Use of antithrombotics alongside endovascular stroke therapy is ill-advised, lest patients have a treatment-induced intracranial haemorrhage, a major study has shown.
While some observational studies have suggested benefit with antiplatelets or unfractionated heparin, the first randomised clinical trial of intravenous aspirin and low molecular weight heparin with thrombectomy found the combination increased risk of intracranial bleeding without providing any functional benefit to patients.
Previous studies have reported mixed results with antiplatelet-endovascular therapies, ranging from improved microvascular reperfusion and functional outcomes plus slight to moderately-elevated risk of intracranial haemorrhage, to no net effect on ischaemic stroke patients in general.
Published in The Lancet, the Dutch MR CLEAN trial assessed disability and safety outcomes in 628 ischaemic stroke patients who had an intracranial large-vessel occlusion in the anterior chamber and could start endovascular treatment within six hours of symptom onset.
They received either a 300 mg bolus of IV aspirin, no aspirin and/or a moderate dose of unfractionated heparin (5000 IU bolus followed by 1250 IU/h for 6 h), low-dose heparin (5000 IU bolus followed by 500 IU/h for 6 h) or no heparin, during treatment.

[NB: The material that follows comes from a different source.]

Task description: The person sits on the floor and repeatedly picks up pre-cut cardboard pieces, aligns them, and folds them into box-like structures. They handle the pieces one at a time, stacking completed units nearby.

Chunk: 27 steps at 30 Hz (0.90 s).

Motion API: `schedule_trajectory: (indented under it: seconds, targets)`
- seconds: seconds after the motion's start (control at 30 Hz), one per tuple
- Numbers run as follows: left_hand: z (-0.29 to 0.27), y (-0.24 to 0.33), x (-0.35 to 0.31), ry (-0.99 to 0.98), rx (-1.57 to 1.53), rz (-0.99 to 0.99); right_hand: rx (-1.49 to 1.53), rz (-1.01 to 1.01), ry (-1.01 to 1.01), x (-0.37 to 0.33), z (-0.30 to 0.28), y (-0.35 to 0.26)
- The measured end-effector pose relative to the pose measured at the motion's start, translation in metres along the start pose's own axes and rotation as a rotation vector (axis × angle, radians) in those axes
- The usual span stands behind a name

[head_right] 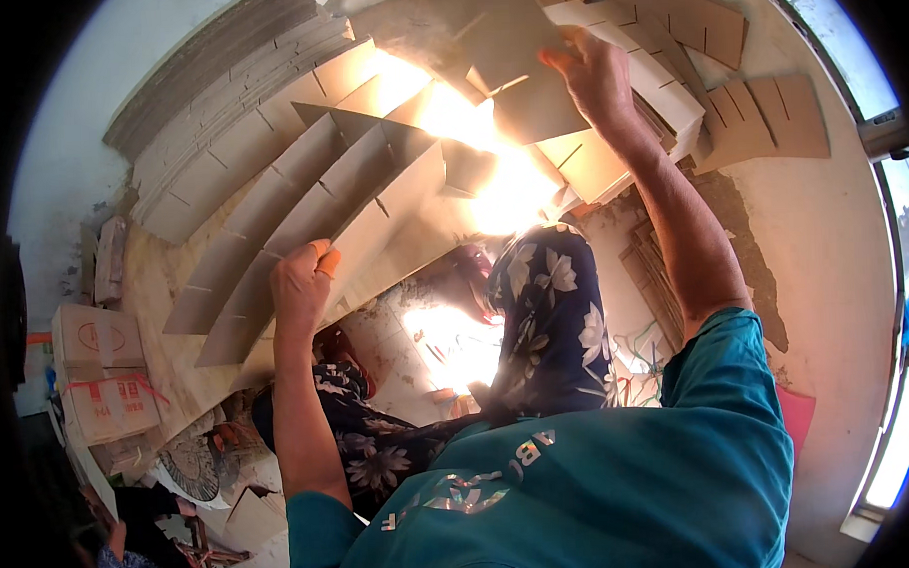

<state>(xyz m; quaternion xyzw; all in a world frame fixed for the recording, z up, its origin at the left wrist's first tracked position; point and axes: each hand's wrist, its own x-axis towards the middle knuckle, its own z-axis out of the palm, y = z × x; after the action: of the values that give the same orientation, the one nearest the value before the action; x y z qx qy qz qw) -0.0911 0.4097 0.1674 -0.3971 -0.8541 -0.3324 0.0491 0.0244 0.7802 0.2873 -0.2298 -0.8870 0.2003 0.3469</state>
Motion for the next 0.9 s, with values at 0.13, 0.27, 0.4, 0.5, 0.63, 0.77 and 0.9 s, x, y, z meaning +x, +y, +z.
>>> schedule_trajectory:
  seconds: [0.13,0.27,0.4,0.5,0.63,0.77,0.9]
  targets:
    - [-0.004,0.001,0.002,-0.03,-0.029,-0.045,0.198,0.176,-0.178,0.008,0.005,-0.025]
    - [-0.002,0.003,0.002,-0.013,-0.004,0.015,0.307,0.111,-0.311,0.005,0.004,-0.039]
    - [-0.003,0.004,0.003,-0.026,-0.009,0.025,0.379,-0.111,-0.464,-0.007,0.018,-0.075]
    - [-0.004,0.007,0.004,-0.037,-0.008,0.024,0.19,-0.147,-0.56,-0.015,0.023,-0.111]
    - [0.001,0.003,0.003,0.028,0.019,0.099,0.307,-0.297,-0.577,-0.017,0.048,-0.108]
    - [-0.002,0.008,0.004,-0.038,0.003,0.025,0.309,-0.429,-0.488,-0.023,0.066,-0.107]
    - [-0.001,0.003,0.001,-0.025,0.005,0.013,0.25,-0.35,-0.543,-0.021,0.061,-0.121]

The study showed aspirin and heparin recipients had a higher risk of intracranial haemorrhage versus non-users at 14% versus 7% (adjusted odds ratio [OR]: 1.95, 95% CI: 1.13–3.35) and 13% versus 7% (adjusted OR: 1.98, 95% CI: 1.14–3.46), respectively.
Together, the drugs were also associated with worse, though not significantly different, Rankin Scale scores at 90 days follow-up, signalling increased functional disability compared with pre-stroke capabilities (adjusted common OR: 0.91, 95% CI: 0.69–1.21).
The poor outcomes outweighed any recanalisation benefit seen in heparin users and put an early stop to the trial, which planned to enrol 1,500 patients.
The results suggest routine periprocedural treatment with aspirin or unfractionated heparin — particularly in the studied doses — should be avoided and that this “might increase chances of recovery after endovascular stroke treatment”, the authors wrote.
They also advised against using lower dosages in endovascular therapy or other indications, such as acute carotid stenting), until their safety and efficacy have been further evaluated.
Fortunately, “routine periprocedural use of antiplatelet or anticoagulation is already not done in most centres,” an accompanying editorial stated.
“Current guidelines discourage heparin use in combination with intravenous thrombolytics and recommend postponing antiplatelets start after thrombolytic therapy.”
The quest to bridge the gap between stroke patients with successful endovascular reperfusion and those who attain favourable outcomes continues.
Yet, reviewing the effect of antithrombotics in stroke patients undergoing thrombectomy was a worthy cause, the editorial suggested, since incomplete microvascular reperfusion is a potential mechanism behind the gap.
“These microthrombi either form in situ by the slow flow state while the occlusion is ongoing or result from distal migration of emboli from the proximal occlusion,” the editorial read.
“These observations justified testing the adjunctive use of antiplatelet or anticoagulant therapies to treat microcirculatory occlusion that persists even after recanalisation of the primary occlusion.”
The study did have some limitations, including failure to exclude patients who were previously on antiplatelets or anticoagulants — and therefore — already at higher haemorrhagic risk of intravenous thrombolysis, and treatment delays — where nearly 500 patients were transferred from the primary hospital before treatment.
“No details about the transport time or door-in-door-out time for the transferred patients exist. Delays of transfer affect the outcome even when the onset to puncture time is relatively short,” the editorial read.
Despite this, the editorialists agreed that there probably isn’t a place for anticoagulation or antiplatelet therapy in stroke patients on thrombolytic therapy before thrombectomy. Questions remain on whether the drugs may be helpful in microvascular reperfusion, relative to risks, in those who aren’t candidates for intravenous thrombolysis, it read.